Pearl’s hands, gentle but insistent, pulled the throw further up over my lap. “You have a gift, sweet girl. Several of them, in fact.” She smoothed back the hair that had fallen over my eyes. “Now, I know your shift symptoms have been kickin’ your hiney, but we’ll get some soup in you and it will help. Got to keep your strength up for tomorrow night.”

The mention of the full moon sent a ripple of excitement and anxiety through me, though it was buried beneath the fatigue. “I’ve felt worse,” I managed, though I couldn’t remember when. My fever left my mind a bit fogged and my limbs heavy.

“First change is always hard,” Pearl said, her hand rubbing across my bent leg. Her presence was a steady comfort in the midst of my unsteady state.

“I’m sure I’ll be fine. I’m from New York, remember?”

She drew back slightly, her expression equal parts worry and warmth. “Now don’t you give me any lip ‘bout this. You’re not the only girl in the family who had it rough with bein’ different.”

Her words reached through the haze, echoing things we’d spoken about before but never this directly. Pearl had shared stories with me, family lore really, about women who hadn’t known they were shifters and had to face similar situations. They’d survived and thrived.

“Thank you, Pearl.” It was all I could offer. I hated how weak my voice sounded. She kissed the top of my head like a mother to a child, a gesture so foreign it made my eyes sting. I couldn’t remember a time when my mother had ever offered me any type of motherly gesture like this. It wasn’t something I could hide. Pearl sensed it and asked me about my childhood.

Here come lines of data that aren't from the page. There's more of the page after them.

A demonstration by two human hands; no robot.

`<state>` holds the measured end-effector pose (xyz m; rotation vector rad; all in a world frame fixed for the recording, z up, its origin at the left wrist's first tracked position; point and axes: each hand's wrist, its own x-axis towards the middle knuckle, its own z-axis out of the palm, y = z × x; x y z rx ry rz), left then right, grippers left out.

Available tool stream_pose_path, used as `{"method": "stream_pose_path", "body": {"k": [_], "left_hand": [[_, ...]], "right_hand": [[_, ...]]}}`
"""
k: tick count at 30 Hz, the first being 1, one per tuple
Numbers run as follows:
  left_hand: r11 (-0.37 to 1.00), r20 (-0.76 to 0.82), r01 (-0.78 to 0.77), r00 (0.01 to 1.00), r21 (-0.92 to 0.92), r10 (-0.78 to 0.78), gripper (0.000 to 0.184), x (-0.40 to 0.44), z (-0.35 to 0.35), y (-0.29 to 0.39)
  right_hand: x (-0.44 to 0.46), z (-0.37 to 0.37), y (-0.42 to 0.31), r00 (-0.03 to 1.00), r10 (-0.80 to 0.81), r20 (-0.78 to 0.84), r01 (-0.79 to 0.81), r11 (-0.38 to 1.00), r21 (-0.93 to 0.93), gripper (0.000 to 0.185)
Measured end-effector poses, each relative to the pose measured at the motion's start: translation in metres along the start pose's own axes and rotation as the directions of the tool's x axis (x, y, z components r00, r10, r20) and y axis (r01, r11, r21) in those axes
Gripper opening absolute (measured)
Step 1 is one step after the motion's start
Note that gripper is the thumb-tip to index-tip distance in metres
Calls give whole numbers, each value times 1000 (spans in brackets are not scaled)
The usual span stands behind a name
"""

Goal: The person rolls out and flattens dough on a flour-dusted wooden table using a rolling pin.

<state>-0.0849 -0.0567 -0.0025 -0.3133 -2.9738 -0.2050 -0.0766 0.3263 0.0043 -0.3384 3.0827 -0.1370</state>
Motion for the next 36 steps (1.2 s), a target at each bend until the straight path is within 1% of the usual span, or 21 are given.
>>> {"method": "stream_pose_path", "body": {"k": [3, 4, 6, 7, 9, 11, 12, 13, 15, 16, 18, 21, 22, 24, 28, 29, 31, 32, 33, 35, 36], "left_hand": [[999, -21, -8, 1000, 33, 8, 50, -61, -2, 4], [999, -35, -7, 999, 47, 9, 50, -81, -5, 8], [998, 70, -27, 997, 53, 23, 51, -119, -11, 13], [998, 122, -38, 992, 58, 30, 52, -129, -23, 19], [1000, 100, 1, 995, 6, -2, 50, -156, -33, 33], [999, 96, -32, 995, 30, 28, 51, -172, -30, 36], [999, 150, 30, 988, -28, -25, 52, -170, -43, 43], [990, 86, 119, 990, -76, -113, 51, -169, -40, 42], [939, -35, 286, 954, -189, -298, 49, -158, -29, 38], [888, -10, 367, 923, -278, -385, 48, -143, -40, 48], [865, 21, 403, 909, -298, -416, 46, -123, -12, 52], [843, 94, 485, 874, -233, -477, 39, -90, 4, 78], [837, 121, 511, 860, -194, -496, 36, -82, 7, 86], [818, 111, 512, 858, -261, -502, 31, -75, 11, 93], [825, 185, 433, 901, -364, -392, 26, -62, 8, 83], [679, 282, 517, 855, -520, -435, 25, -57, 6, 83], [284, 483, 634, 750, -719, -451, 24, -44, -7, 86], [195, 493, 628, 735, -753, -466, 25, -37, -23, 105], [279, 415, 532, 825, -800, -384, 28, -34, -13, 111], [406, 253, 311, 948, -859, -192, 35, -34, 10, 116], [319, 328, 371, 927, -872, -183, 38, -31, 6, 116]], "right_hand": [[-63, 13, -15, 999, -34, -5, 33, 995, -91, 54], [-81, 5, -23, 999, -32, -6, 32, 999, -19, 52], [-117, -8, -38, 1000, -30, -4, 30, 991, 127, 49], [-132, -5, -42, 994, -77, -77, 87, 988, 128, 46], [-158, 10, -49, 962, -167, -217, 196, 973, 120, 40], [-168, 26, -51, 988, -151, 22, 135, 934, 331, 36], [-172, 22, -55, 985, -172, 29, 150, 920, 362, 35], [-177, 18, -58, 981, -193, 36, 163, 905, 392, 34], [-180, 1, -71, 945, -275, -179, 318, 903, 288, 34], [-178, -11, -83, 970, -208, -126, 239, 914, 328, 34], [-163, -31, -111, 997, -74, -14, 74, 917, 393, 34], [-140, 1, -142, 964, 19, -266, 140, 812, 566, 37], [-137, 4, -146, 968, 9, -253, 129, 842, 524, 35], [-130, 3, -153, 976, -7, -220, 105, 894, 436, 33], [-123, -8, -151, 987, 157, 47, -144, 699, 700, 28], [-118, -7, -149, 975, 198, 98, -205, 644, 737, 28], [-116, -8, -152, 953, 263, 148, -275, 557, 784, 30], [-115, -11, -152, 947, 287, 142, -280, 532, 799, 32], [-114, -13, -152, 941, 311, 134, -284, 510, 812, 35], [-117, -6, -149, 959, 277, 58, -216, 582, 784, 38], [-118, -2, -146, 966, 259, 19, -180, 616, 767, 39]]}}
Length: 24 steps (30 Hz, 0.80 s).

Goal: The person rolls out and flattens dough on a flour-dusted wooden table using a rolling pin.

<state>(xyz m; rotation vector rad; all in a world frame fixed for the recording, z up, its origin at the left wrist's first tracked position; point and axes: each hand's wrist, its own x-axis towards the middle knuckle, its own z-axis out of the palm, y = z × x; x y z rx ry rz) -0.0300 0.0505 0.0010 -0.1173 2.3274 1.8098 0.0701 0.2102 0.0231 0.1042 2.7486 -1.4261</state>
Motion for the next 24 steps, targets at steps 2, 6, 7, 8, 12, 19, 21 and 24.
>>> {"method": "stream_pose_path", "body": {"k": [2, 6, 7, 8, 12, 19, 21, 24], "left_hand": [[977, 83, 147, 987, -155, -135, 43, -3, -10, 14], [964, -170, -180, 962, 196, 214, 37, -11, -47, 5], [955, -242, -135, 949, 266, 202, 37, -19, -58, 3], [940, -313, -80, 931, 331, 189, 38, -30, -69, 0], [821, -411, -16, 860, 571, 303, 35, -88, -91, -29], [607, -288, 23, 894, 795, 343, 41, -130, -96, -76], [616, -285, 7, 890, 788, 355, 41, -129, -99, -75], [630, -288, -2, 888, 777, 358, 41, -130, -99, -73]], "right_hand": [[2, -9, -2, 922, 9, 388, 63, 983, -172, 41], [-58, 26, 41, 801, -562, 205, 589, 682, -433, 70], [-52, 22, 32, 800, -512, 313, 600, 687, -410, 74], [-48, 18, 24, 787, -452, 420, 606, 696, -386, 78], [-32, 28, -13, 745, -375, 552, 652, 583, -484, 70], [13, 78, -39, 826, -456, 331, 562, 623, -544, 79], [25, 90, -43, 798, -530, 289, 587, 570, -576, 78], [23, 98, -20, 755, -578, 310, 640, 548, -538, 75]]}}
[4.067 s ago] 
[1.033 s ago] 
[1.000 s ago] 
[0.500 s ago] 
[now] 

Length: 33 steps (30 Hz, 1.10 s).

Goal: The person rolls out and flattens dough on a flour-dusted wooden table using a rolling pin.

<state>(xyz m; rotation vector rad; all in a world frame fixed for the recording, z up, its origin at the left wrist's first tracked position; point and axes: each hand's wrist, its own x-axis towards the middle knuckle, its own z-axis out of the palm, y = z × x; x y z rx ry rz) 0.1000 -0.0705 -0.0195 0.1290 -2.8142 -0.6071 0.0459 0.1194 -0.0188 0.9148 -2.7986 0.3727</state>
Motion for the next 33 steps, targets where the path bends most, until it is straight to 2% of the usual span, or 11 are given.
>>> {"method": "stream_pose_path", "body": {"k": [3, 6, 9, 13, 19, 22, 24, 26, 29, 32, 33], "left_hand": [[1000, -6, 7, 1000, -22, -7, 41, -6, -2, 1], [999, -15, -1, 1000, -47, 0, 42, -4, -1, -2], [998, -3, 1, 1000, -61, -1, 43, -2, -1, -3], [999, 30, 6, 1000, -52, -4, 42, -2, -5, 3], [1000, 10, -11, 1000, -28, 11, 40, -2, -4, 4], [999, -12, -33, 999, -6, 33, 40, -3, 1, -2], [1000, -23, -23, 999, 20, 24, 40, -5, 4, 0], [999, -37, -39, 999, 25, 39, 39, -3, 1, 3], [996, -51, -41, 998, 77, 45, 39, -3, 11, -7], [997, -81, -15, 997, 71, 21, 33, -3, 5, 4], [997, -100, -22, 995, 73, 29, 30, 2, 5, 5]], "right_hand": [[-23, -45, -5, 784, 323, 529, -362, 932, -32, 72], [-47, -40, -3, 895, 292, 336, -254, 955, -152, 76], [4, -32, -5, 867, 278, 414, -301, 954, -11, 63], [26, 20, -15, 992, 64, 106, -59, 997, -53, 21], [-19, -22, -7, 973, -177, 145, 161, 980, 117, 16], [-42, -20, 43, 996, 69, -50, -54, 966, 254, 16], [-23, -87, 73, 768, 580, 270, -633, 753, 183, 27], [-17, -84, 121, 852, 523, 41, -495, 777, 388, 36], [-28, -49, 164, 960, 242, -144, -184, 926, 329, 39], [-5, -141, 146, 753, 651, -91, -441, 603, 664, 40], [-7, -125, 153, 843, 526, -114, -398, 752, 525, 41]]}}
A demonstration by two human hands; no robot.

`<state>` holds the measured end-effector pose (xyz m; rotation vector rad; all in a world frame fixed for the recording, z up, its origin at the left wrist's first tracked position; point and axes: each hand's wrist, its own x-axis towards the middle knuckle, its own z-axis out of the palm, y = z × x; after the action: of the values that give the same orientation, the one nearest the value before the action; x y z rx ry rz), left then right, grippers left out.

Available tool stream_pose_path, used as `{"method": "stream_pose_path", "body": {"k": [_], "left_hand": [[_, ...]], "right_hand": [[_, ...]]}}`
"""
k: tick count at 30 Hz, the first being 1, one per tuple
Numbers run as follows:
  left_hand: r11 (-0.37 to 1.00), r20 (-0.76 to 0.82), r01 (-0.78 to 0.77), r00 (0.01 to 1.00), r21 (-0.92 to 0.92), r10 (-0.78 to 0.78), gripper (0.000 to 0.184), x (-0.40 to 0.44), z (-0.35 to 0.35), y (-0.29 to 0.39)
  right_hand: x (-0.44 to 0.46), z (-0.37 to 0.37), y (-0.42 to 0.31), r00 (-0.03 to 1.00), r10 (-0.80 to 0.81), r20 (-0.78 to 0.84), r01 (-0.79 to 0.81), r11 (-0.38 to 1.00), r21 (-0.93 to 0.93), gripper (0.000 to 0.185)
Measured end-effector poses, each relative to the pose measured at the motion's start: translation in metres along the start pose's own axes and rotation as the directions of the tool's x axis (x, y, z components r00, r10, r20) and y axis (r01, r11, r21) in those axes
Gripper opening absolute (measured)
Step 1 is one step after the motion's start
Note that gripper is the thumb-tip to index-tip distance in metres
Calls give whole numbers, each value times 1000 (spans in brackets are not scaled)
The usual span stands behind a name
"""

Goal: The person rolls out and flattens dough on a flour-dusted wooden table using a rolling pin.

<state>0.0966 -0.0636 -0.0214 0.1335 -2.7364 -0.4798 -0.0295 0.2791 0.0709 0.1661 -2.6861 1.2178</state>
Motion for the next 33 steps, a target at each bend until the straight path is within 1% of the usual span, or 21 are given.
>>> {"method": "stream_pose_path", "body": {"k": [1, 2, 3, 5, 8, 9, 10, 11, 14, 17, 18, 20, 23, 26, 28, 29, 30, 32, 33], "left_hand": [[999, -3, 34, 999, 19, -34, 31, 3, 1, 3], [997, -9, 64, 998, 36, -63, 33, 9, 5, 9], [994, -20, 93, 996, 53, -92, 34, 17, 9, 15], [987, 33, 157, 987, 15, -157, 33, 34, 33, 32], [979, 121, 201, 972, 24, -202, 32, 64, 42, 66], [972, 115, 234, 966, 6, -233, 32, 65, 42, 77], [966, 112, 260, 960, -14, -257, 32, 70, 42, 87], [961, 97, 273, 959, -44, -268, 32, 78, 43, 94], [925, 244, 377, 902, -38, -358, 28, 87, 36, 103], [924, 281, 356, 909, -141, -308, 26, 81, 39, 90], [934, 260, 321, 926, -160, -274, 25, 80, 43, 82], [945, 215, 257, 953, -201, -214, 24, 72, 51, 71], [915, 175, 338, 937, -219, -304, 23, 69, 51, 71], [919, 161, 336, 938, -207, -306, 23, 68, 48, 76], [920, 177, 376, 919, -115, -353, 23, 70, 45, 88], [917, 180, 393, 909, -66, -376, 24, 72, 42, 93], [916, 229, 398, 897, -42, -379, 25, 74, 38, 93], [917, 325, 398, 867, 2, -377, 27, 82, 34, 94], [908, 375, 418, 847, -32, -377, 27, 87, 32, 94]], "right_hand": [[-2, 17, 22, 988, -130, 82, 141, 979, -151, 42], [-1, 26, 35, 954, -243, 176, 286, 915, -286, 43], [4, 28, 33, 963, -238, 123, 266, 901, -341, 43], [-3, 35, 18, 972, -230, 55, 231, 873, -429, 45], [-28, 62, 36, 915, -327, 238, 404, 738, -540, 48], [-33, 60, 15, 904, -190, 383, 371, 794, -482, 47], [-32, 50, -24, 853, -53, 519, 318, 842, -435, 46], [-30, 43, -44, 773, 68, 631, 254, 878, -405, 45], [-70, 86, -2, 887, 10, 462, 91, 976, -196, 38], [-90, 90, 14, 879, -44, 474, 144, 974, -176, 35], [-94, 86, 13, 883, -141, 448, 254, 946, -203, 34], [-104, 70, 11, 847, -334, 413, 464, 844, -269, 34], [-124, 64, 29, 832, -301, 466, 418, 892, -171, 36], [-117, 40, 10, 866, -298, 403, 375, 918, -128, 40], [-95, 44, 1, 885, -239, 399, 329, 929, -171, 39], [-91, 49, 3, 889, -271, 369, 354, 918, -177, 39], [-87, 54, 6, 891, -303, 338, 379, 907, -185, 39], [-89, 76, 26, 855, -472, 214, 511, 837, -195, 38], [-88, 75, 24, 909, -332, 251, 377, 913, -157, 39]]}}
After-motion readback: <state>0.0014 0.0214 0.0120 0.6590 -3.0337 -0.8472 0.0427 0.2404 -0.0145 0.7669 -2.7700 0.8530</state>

About my mother.

“My mother is a… difficult woman.” I began. I was honest with Pearl, telling her about what it was like growing up as the daughter of Renda Bettencourt. How there was no room for less than perfection. It seemed like I was telling a fairytale. The poor little rich girl who had everything that money could buy except love and acceptance from the people who should have loved her most. Pearl was such a good listener. She let me tell my entire story all the way to where they basically sold me to Harrison, and I made my escape. I paused as a tear fell down my cheek before I spoke again.

“Thinking about things now, I don’t know if she did the things she did because it’s how she felt, or out of fear of my father.”

“Juliet, we’re your family now.” She said it softly, but her words were steel strong. I felt a knot in my throat, too many emotions choking me at once.

My response, an attempt to voice what this meant, was lost to the roar of Bronc’s Harley as it cut through the stillness outside.

He was a storm through the door, his expression a wild mix of fear and relief when he found me on the couch. “Damn, Juliet.” The words tumbled out in a rush as he crossed the room. His leather cut was cool against my skin when he scooped me into his arms.

“Bronc—”

“You’re burnin’ up.” He touched the back of his hand to my forehead, then pulled me closer, like he thought I might disappear into a puff of smoke. “Thought you said you were fine, woman.”

It should have been a reprimand, but I heard the strain beneath his voice, the raw edge of worry. He had sensed my distress through our bond. His wolf could also feel it when something wasn’t right. I’d known that, but this was the first time I'd seen it laid bare.

Pearl’s gentle laughter cut through the tangle of our words. “Didn’t think I’d let her suffer through this alone, did ya?” She went to the dining table, settling plates and bowls with quiet certainty.